Pendidikan dibagi dalam dua gelombang. Untuk gelombang kedua tahun 2021 yang dinyatakan lulus sebanyak 299 orang dengan rincian, eks Catar 7 orang (5 laki-laki, 2 perempuan), rekrutmen proaktif 33 orang (23 laki-laki, 10 perempuan), Bintara Brimob 13 orang laki-laki, Bintara Polisi Tugas Umum (PTU) 204 orang (200 laki-laki, 4 perempuan), Bakomsus Perawat 4 orang (3 laki-laki, 1 perempuan) dan Bakomsus TI 24 pria. Sementara Tamtama sebanyak 14 orang (13 Brimob dan 1 Polair).
Untuk gelombang satu tahun 2022 sebanyak 373 orang terdiri atas rekrutmen proaktif 32 orang (23 laki-laki, 9 perempuan), Bintara Brimob 21 laki-laki, Bintara PTU 261 orang (258 laki-laki, 3 perempuan) Bakomsus TI 26 orang laki-laki, Tamtama Brimob 33 orang.
Animo peserta yang terverifikasi Bintara dan Tamtama Polri di Polda Sulut tahun 2021 sebanyak 2.633 orang.

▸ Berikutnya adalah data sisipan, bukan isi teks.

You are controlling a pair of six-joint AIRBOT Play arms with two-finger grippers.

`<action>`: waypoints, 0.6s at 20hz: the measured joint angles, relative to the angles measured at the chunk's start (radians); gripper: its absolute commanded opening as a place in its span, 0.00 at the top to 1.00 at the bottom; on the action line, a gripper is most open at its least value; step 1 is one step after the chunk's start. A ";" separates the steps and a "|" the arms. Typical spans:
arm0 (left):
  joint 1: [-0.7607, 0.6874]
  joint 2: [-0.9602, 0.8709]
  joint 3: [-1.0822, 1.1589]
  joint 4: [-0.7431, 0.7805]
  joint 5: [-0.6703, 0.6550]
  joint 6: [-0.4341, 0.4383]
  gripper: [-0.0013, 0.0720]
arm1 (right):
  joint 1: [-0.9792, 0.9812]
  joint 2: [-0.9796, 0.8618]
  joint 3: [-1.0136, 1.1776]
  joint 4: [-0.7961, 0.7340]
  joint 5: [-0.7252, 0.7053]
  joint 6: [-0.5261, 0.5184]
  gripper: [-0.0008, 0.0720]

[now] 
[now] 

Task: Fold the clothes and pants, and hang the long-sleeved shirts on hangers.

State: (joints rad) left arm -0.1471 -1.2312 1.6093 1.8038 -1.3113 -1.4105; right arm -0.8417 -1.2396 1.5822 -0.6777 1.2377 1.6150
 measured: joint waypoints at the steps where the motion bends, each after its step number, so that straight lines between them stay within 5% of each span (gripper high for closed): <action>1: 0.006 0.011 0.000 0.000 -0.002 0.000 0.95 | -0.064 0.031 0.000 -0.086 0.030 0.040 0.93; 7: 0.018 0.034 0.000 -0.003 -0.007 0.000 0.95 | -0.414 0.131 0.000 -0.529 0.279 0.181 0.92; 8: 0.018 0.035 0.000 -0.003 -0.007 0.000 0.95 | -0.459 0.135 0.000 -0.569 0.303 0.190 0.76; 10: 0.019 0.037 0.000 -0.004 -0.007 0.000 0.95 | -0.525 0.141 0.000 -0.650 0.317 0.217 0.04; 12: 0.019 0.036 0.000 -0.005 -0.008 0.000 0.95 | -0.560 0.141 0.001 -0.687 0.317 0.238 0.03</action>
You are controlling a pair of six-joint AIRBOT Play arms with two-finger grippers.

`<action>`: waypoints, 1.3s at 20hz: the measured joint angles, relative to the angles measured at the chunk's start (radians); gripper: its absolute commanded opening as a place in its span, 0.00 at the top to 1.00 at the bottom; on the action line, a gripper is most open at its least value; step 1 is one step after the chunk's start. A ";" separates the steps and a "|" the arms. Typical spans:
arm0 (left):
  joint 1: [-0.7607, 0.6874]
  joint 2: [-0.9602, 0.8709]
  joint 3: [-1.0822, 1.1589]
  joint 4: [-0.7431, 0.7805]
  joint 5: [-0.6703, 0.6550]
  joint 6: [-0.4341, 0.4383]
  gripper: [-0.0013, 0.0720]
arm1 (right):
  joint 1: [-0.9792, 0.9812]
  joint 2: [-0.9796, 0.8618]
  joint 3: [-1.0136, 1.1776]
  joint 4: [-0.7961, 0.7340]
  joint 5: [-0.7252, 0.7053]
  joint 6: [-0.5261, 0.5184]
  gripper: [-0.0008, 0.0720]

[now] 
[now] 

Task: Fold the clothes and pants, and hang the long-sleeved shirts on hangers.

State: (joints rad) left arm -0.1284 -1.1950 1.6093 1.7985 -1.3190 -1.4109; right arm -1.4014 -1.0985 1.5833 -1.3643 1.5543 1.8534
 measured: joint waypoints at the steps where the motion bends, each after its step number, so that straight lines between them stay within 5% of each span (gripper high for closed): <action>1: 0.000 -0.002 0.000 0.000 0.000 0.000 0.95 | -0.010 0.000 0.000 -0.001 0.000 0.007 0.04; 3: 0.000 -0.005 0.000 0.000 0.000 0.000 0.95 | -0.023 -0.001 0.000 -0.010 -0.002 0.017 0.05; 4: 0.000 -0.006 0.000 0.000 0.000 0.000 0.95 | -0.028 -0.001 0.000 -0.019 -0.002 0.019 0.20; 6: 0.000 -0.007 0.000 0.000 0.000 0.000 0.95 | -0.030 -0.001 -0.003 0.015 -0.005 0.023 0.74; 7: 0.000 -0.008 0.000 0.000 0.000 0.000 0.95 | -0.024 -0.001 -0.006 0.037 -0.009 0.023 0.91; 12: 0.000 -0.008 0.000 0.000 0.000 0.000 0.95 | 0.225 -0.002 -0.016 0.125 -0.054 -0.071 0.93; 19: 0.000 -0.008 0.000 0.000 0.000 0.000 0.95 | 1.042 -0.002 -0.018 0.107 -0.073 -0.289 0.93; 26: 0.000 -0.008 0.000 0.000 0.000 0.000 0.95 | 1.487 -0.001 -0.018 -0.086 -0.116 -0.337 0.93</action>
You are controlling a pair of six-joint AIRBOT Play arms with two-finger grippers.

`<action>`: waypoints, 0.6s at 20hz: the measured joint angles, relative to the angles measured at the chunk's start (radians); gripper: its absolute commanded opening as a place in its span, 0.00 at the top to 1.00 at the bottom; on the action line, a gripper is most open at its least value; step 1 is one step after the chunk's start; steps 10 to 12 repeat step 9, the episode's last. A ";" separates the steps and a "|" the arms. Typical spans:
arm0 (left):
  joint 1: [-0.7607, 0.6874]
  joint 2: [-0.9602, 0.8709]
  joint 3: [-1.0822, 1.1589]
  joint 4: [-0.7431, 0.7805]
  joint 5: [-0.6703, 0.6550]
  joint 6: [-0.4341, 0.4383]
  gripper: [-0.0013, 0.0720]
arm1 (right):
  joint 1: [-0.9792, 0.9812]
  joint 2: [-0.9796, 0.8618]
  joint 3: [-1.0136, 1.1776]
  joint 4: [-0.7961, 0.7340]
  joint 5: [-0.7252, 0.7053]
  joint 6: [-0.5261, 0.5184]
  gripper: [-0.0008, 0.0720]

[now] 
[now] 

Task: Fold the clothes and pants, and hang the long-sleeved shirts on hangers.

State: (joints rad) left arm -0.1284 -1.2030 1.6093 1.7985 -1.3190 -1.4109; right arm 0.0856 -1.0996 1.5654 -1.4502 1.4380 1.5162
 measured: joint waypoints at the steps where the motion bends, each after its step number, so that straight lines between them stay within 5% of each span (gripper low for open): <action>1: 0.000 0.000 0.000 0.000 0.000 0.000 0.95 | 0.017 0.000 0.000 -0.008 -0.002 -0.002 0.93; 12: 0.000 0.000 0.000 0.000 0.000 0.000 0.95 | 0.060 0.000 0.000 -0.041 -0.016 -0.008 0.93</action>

Rincian Bintara PTU sebanyak 2.283 orang (laki-laki 1.892 dan perempuan 391), Bakomsus 187 orang (laki-laki 183 dan perempuan 4) dan Tamtama 163 orang laki-laki.
Dari 2.633 orang peserta yang mengikuti seleksi penerimaan Bintara dan Tamtama Polri di Polda Sulut tahun ini yang masih dinyatakan memenuhi syarat untuk menjadi anggota sampai dengan saat ini sejumlah 759 orang.
“Penerimaan Terpadu Bintara dan Tamtama Polri ini dilaksanakan dengan clear and clean. Menerapkan prinsip betah, yaitu bersih, transparan, akuntabel dan humanis,” ucap mantan Kapolda Metro Jaya tersebut.
Dia juga mengapresiasi para peserta yang telah melaksanakan tes dengan mengoptimalkan kemampuan dari masing-masing untuk dapat lulus dari tiap tahapan.
“Hasil yang peserta peroleh semata-mata memang murni kerja keras dan kemauan belajar serta berlatih dari para peserta itu sendiri,” katanya.